5年ぶりに自分の意思で外出
久しぶりに自分の意思で外出して外の空気を吸った。嘘のようだが本当に世界が明るくハッキリとし、景色の輪郭が見えた。空気が肺から身体中に染み渡った。自分の人生を取り戻せたのだと興奮した。

そこから、半年間は毎週末彼のもとに通った。一週間分の料理と家事、仕事を土日でする。そうして、少しずつ私のいない生活に慣れていって貰い、
その後は着信拒否をしているのでわからない。しばらくは私を探していたようだが、周りの人達が諭してくれたようだった。今は誰かと結婚したそうだ。
別れてから知ったが、彼は周りの知人たちには私の束縛がひどくて鬼嫁みたいなんだよ〜と言っていたらしい。私本人が、彼の友人と会うのを嫌がり、2人だけで居たがるので集まりに参加しないのだ、と皆が思っていた。私の友人にもそう伝わっていた。
そうか、そうやって私は孤独になっていったんだな、と知った。
人を好きになって、自分の意思で相手と過ごすことを決めて、もし途中で違和感を感じても、「じゃあ辞めた」とすぐに投げ出すことは簡単ではないと思う。結婚や同棲をしてしまっていれば尚更だ。

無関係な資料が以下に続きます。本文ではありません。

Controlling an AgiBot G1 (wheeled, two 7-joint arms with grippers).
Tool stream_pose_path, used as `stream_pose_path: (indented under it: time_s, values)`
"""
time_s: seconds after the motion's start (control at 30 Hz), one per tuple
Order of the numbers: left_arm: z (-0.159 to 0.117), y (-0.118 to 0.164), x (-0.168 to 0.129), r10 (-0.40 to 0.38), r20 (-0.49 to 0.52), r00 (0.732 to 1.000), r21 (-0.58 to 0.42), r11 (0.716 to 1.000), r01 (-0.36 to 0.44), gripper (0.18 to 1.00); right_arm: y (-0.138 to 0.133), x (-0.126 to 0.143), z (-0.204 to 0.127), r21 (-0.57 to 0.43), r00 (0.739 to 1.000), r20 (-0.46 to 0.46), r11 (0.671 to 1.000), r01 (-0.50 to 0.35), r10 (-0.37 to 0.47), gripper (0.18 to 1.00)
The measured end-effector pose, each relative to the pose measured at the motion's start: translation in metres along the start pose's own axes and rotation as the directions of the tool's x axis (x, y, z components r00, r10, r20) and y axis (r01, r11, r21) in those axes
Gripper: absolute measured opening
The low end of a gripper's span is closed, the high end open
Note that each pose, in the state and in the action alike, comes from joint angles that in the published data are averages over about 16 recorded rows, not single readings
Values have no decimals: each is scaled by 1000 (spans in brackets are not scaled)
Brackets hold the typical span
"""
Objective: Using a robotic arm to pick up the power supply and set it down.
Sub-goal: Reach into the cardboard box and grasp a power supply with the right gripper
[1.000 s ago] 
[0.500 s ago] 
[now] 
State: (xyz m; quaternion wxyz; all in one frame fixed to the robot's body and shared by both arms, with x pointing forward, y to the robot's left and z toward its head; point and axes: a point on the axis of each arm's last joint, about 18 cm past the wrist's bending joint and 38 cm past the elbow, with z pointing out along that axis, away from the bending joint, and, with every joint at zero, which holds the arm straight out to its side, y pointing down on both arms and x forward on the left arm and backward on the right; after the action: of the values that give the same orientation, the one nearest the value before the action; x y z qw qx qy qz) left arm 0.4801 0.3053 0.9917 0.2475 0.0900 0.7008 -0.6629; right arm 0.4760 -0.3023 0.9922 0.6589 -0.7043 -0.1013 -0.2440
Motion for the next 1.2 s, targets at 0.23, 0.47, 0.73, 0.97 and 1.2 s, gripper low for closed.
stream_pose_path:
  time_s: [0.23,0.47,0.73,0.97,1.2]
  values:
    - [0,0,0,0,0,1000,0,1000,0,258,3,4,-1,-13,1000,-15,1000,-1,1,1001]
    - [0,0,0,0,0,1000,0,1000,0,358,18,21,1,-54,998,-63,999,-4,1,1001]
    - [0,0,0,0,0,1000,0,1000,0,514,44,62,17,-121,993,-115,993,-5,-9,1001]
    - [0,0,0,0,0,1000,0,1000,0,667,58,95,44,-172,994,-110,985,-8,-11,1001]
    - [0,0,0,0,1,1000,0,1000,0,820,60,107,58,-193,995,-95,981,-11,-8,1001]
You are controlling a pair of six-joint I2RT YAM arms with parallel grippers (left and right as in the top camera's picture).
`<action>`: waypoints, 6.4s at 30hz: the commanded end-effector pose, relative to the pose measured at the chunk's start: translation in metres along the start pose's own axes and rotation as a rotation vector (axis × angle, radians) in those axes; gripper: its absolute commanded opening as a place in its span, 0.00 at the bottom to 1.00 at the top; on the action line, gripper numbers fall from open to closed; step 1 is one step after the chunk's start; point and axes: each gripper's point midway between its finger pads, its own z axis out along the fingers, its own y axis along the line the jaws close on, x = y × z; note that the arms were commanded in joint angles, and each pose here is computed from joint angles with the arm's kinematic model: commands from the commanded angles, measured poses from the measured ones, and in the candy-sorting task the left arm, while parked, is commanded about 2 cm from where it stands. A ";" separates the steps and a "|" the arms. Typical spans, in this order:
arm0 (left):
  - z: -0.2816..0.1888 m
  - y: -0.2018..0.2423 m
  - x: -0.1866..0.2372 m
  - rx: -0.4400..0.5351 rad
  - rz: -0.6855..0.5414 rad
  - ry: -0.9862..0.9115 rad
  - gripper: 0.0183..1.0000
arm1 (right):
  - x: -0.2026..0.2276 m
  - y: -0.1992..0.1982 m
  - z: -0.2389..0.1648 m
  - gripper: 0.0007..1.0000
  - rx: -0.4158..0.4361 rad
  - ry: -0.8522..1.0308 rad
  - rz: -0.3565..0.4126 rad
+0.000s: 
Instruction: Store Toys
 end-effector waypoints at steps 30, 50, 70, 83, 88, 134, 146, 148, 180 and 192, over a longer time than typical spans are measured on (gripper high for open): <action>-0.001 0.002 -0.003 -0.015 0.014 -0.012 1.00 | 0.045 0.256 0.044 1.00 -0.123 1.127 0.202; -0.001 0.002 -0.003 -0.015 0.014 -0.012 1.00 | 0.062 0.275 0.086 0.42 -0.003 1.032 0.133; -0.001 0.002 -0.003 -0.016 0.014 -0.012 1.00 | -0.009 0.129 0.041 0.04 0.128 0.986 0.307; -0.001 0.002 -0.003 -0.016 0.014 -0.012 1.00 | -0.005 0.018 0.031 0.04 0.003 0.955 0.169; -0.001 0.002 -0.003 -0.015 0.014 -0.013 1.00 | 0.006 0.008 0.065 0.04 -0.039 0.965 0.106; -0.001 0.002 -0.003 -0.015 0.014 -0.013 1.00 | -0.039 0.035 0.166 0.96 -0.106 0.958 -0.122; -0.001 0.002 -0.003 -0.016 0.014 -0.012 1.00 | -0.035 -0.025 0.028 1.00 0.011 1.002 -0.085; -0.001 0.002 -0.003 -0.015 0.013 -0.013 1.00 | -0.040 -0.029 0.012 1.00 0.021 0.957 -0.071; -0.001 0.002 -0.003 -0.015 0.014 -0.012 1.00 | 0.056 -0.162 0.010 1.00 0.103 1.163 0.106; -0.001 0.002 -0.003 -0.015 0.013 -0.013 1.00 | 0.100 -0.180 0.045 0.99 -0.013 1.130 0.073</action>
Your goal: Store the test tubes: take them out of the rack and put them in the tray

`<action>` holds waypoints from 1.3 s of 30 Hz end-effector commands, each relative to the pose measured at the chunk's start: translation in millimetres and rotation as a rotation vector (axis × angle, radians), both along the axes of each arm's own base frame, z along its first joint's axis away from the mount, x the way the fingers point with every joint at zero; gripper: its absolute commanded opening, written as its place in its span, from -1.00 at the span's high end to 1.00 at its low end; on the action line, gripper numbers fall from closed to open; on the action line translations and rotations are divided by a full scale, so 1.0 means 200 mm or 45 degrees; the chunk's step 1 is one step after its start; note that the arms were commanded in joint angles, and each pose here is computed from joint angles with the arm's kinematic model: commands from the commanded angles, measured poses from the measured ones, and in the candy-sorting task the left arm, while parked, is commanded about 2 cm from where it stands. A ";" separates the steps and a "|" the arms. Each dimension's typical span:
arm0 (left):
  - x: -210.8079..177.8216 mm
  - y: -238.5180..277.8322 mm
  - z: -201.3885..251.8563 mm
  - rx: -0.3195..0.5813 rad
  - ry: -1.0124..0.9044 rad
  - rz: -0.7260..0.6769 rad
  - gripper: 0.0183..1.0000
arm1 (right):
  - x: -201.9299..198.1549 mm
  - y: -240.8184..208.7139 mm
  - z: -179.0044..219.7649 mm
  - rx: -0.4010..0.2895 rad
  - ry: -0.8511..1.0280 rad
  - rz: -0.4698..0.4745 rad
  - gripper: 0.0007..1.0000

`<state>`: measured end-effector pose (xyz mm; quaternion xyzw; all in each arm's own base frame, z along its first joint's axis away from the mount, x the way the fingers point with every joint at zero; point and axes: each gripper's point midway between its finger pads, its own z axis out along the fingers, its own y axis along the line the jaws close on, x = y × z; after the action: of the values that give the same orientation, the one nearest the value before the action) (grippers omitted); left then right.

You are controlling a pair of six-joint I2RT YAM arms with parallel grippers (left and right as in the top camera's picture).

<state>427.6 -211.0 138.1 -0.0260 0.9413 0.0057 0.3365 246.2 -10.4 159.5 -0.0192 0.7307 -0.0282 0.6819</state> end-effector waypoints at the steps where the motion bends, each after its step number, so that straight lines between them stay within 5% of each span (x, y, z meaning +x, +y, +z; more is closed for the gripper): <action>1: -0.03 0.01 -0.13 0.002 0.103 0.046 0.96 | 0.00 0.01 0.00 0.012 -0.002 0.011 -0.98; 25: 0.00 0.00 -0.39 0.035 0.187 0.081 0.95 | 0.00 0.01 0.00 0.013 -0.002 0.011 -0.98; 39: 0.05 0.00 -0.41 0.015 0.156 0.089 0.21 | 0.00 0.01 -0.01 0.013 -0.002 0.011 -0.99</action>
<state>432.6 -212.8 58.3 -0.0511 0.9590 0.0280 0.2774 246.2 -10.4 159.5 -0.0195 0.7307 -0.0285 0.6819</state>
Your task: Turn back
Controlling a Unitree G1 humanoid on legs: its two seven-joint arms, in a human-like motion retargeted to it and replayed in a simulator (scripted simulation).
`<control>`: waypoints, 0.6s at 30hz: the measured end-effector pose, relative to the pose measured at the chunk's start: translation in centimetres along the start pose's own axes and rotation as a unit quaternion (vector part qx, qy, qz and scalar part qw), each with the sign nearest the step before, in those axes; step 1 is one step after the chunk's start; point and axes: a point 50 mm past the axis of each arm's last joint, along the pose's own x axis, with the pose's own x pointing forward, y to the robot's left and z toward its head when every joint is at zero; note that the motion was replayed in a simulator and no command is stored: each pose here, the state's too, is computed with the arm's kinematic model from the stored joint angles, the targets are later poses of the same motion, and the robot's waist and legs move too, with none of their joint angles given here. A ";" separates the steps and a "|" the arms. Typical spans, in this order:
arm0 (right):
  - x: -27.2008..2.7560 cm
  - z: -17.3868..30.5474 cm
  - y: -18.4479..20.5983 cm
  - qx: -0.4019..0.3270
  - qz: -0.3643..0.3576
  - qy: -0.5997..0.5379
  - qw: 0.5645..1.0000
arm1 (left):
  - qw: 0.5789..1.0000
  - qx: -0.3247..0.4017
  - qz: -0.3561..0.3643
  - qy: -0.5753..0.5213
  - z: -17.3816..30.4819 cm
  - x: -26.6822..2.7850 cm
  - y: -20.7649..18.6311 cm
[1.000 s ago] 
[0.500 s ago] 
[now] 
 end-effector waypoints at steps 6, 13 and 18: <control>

その環境の中でどうにか順応しようと無意識に行動してしまう人が多いだろう。
私はあの小さな仕事場で、世界から取り残されて、時間が止まったような5年を過ごしていた。
2人だけの狭い世界に居ると、それが普通で、全てなのだと思ってしまう。当時は思考も放棄してその沼から抜けられなくなっていた。これがDVなのだ、脱出したほうがいいのだという認識すらできないままに。
外から当時の自分を見ると、なんて人生を無駄にしていたのかと思う。誰のための人生だったのだろう。
だから、せめてあの経験を無駄にしないよう、今はいつも自分に確認して生きている。誰かに見させられている世界ではなく、私の人生を、本当に私自身の意思で歩めているのか?と。